Activity: Report each line of the records below that uses the word "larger".

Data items
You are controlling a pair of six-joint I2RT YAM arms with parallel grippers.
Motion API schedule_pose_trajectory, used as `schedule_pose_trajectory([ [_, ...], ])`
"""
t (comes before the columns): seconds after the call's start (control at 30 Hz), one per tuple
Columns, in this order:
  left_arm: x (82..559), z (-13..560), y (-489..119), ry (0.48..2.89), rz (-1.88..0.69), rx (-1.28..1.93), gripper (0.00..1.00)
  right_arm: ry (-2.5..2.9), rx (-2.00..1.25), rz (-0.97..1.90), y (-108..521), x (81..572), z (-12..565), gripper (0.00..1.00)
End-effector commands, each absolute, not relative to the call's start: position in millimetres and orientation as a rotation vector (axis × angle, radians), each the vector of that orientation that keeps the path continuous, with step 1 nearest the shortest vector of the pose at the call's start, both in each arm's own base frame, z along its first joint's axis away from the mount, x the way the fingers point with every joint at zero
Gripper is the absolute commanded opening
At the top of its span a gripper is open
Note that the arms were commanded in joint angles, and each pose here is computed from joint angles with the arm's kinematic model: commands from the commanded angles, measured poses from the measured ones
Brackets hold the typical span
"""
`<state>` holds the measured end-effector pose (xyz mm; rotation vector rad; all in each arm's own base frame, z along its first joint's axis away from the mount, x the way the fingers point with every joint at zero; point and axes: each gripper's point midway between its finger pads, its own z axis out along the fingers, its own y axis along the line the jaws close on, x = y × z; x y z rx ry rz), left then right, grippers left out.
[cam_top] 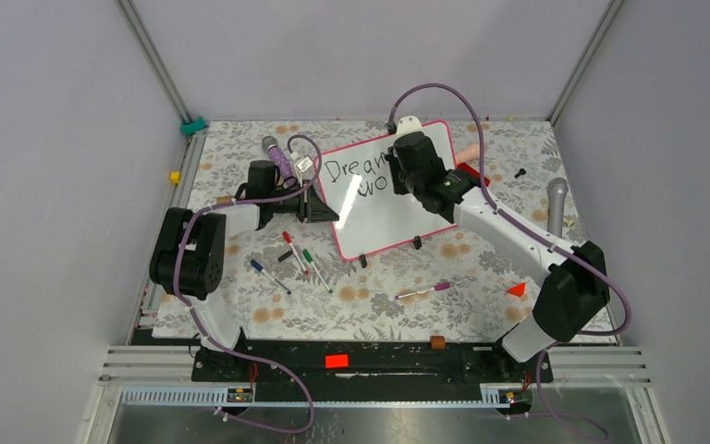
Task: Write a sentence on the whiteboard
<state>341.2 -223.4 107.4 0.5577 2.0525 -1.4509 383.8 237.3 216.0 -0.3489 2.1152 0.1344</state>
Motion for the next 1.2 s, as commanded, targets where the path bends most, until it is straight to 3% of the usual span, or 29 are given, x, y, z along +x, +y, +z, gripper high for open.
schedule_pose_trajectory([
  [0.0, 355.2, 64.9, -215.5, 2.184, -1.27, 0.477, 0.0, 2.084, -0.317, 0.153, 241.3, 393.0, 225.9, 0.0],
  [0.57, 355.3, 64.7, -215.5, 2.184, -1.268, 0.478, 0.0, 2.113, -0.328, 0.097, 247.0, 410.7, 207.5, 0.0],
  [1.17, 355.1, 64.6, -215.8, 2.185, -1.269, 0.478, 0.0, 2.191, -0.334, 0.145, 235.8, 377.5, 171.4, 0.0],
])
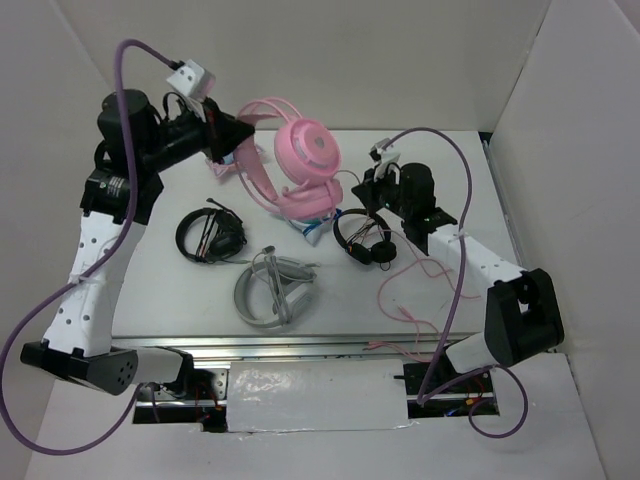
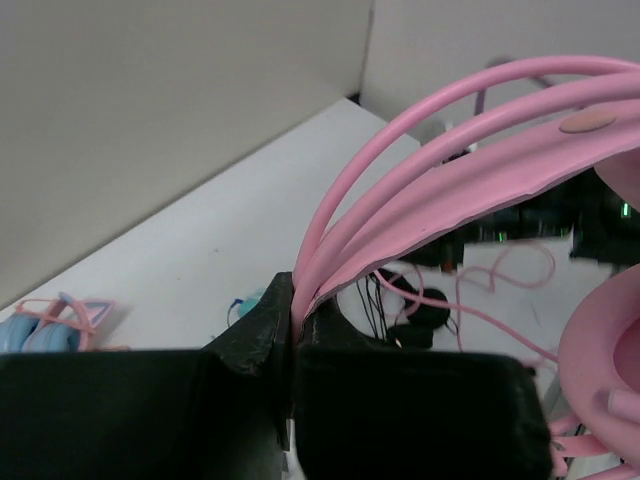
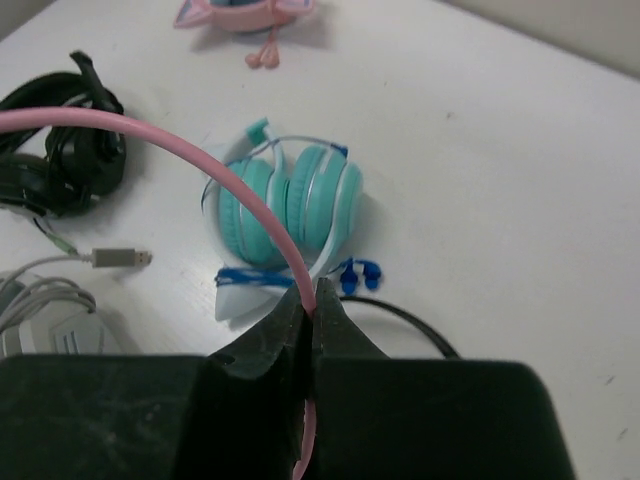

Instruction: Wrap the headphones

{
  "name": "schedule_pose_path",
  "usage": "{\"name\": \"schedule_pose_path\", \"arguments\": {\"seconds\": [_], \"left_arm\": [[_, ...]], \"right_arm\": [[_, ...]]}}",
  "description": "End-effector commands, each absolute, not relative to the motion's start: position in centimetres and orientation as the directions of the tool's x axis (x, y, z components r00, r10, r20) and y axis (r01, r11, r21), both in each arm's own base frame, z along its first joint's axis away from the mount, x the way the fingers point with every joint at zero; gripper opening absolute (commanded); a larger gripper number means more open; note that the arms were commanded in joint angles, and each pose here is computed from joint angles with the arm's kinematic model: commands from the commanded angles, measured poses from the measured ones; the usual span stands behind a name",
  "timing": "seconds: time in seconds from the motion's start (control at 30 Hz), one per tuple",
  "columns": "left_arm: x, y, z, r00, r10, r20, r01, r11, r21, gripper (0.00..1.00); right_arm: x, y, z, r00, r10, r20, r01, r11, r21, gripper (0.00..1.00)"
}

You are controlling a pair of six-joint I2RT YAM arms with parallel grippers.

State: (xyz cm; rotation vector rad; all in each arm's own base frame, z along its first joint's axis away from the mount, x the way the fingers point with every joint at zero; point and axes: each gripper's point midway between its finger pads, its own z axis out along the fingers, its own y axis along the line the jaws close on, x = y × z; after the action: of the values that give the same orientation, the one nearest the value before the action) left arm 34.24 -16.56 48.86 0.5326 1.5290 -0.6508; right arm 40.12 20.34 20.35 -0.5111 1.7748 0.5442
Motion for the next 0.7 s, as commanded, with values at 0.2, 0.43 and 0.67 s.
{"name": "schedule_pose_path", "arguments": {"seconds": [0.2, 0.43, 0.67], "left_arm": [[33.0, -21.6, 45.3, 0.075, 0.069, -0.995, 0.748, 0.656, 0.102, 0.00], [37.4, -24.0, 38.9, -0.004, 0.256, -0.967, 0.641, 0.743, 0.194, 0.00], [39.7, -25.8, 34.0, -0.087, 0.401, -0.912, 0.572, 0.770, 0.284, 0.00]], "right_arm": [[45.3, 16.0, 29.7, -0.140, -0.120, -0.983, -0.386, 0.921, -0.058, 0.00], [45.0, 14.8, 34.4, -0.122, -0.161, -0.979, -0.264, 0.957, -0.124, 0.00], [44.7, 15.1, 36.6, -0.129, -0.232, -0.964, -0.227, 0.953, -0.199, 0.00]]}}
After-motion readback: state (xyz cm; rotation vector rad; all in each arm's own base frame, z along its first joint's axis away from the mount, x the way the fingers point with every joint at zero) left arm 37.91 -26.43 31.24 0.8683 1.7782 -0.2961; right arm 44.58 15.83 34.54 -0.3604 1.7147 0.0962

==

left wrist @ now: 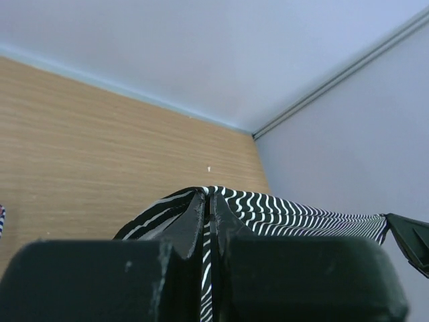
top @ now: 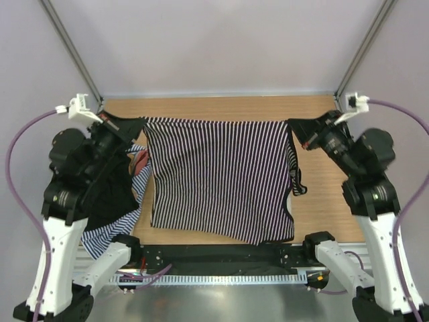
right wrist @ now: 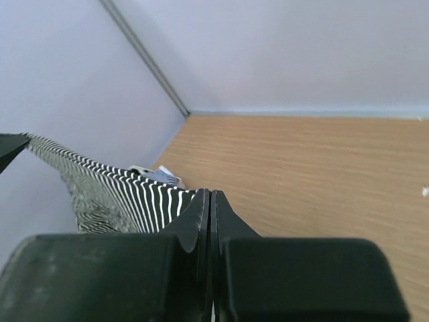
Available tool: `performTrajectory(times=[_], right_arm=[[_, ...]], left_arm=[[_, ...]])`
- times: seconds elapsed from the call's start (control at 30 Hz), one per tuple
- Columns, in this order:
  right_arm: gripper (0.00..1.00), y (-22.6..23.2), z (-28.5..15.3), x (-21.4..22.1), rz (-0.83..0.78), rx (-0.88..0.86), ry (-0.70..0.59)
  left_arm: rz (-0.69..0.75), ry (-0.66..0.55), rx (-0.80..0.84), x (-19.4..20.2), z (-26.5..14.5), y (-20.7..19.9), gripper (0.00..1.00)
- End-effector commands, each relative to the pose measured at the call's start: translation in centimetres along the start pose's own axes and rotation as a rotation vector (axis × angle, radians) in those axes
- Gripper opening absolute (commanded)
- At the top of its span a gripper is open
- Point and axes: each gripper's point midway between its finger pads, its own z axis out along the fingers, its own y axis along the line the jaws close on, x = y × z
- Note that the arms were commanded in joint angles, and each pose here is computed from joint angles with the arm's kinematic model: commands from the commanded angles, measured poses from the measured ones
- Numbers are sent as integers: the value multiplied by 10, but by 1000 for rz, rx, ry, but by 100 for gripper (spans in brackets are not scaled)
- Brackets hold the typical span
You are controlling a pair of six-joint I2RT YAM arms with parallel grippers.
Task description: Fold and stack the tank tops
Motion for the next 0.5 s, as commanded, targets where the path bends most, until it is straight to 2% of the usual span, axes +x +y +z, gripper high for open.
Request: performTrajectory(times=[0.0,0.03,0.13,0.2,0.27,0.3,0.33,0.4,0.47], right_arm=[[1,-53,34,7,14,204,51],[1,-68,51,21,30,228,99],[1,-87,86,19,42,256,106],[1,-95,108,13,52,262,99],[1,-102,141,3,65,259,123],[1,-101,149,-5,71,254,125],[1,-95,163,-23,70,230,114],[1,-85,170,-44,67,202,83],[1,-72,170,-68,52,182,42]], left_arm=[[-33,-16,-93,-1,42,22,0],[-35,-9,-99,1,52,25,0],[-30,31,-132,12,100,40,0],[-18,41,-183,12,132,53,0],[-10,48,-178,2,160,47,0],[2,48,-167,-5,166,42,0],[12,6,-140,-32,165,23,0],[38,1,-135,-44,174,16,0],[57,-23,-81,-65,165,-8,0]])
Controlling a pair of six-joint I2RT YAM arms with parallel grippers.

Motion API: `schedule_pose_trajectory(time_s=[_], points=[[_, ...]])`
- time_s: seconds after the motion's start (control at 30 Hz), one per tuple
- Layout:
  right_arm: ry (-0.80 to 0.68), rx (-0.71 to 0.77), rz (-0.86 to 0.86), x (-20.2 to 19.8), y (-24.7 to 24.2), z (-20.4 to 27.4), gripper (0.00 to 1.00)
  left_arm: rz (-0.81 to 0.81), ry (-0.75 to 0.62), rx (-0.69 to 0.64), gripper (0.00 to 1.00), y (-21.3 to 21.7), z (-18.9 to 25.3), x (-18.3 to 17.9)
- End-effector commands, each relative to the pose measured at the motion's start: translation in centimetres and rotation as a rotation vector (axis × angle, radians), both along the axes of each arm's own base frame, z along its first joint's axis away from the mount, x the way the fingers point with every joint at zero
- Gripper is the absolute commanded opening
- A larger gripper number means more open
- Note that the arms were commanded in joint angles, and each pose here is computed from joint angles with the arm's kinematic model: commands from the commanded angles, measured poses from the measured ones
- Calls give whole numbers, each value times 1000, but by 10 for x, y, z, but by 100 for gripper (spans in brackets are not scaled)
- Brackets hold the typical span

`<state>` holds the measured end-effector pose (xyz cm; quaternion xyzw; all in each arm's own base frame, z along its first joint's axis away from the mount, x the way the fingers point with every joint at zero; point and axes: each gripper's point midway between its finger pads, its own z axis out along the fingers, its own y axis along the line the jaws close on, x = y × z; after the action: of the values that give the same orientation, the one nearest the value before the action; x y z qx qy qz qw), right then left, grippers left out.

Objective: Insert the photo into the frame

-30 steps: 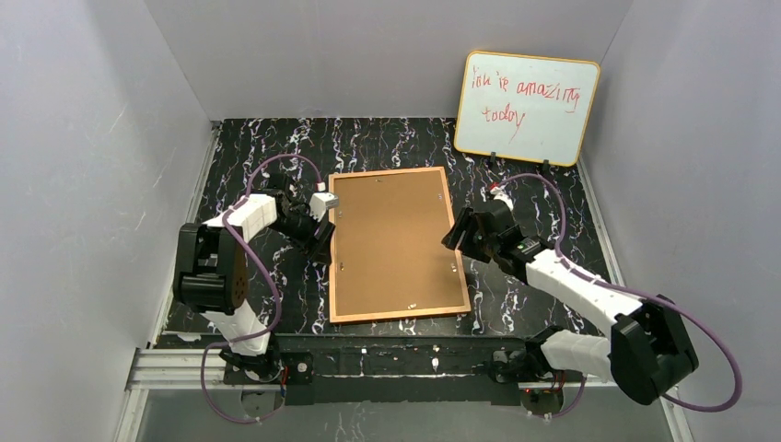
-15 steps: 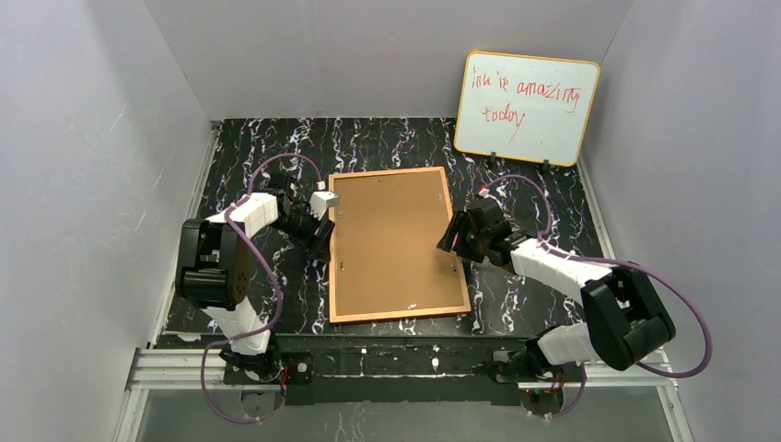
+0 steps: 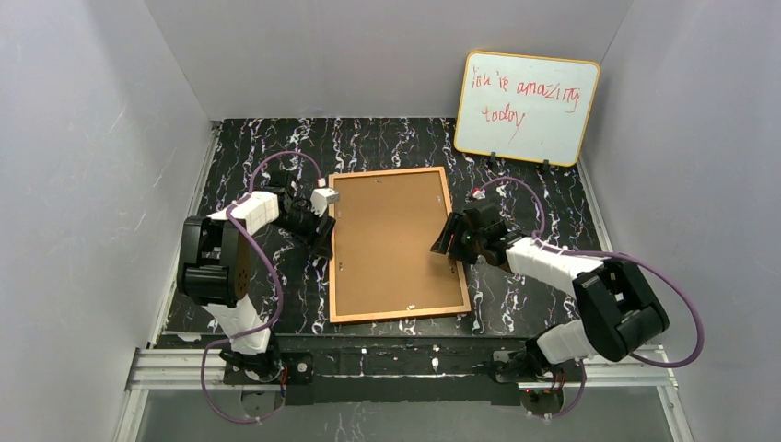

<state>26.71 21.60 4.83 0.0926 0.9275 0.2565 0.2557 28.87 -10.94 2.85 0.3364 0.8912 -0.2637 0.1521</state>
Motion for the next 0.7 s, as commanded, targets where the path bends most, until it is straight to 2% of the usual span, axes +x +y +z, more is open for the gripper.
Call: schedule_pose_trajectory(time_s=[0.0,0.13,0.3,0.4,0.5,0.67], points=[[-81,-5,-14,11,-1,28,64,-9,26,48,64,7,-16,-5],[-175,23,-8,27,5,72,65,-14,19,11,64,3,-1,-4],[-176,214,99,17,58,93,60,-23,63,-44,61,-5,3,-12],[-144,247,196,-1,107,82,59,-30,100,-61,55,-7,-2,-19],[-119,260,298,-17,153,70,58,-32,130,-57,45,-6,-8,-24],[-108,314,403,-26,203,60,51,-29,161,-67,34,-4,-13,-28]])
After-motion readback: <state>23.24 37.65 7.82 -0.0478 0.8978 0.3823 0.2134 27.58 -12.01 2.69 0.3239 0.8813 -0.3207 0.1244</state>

Answer for this exercise:
  "description": "End-effector commands, each absolute, not relative to the motion's start: position in centimetres and orientation as the directions of the tool's x axis (x, y, z components r00, r10, r20) and y axis (r01, r11, r21), both in each arm's own base frame, z along its first joint's axis away from the mount, x the way the fingers point with every joint at zero; gripper opening absolute (commanded); a larger gripper number means more open; note that the arms were commanded in joint angles, and each pose here is computed from joint angles with the arm's kinematic model: commands from the commanded angles, measured poses from the measured ones; the usual span stands behind a name",
- A larger gripper number means more open

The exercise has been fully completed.